*WHAT YOU NEED TO DO*. Below are the records; copy out every line that holds the word "foam".

***** PROVIDED MATERIAL *****

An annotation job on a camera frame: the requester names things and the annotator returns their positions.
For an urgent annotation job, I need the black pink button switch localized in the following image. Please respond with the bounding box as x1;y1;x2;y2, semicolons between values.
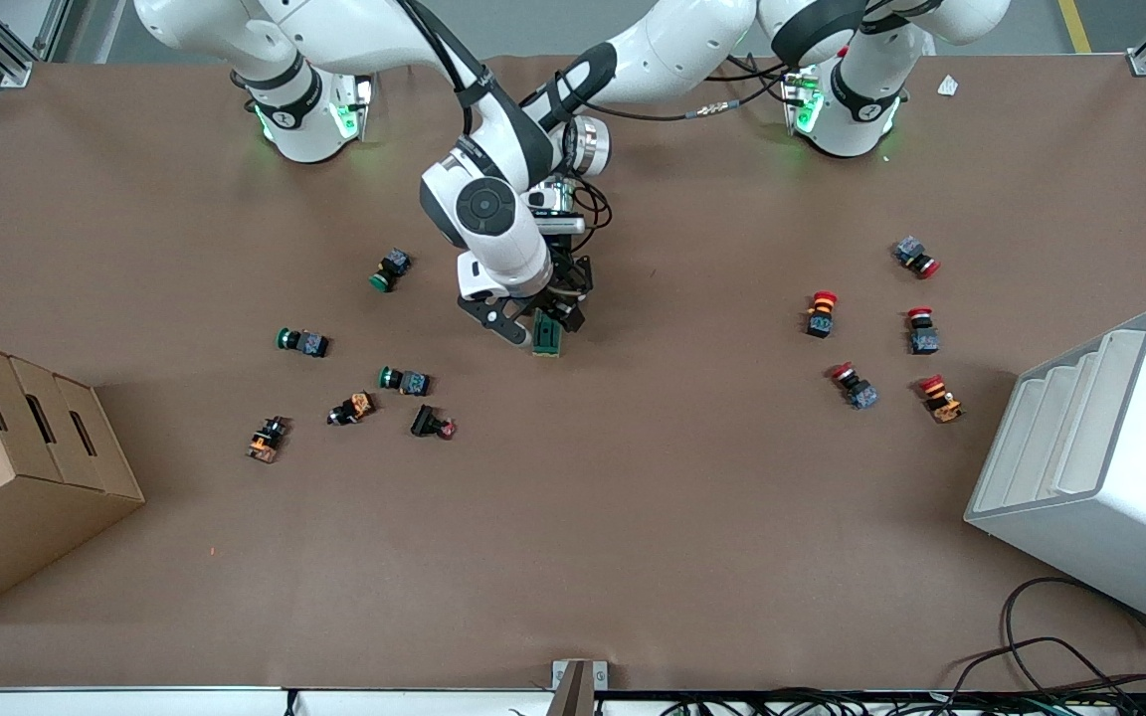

*****
***** PROVIDED MATERIAL *****

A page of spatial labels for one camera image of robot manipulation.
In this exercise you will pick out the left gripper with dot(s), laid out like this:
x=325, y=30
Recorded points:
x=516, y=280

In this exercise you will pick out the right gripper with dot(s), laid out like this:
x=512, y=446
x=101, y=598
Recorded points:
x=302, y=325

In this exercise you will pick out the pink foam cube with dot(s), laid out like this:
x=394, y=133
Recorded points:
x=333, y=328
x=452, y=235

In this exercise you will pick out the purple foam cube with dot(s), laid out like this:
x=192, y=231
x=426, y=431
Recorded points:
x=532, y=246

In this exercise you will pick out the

*****
***** PROVIDED MATERIAL *****

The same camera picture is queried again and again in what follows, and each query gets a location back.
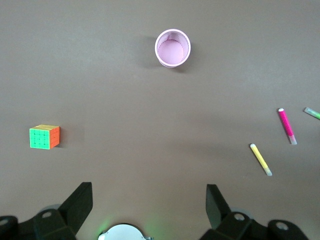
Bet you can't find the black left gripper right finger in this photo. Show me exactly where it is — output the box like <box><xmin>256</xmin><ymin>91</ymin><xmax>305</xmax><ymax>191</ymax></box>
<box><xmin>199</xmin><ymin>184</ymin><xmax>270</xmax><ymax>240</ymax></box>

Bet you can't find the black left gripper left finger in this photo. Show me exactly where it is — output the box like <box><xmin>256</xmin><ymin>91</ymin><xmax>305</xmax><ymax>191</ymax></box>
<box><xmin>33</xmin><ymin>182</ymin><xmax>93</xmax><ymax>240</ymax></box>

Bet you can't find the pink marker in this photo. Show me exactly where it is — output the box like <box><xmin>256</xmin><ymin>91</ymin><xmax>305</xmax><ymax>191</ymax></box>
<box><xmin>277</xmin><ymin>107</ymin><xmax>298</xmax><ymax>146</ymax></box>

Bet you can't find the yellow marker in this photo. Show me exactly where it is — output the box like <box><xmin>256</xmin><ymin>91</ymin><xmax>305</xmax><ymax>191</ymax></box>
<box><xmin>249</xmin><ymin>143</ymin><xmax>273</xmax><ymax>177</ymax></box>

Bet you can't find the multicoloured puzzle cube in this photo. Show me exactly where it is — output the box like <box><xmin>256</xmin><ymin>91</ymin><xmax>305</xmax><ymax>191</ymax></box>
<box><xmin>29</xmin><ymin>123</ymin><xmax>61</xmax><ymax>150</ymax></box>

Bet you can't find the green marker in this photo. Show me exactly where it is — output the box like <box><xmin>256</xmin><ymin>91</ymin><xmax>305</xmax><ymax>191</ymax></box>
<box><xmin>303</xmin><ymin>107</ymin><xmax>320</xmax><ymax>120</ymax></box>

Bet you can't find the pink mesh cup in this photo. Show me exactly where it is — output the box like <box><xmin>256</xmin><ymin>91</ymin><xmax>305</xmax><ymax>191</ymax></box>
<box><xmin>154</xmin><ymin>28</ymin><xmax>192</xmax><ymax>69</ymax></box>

*****

*ANSWER TO THE PROBLEM*.
In this exercise you will pick out the pink foam cube with dot(s), laid out like this:
In this exercise you will pick out the purple foam cube with dot(s), laid out like this:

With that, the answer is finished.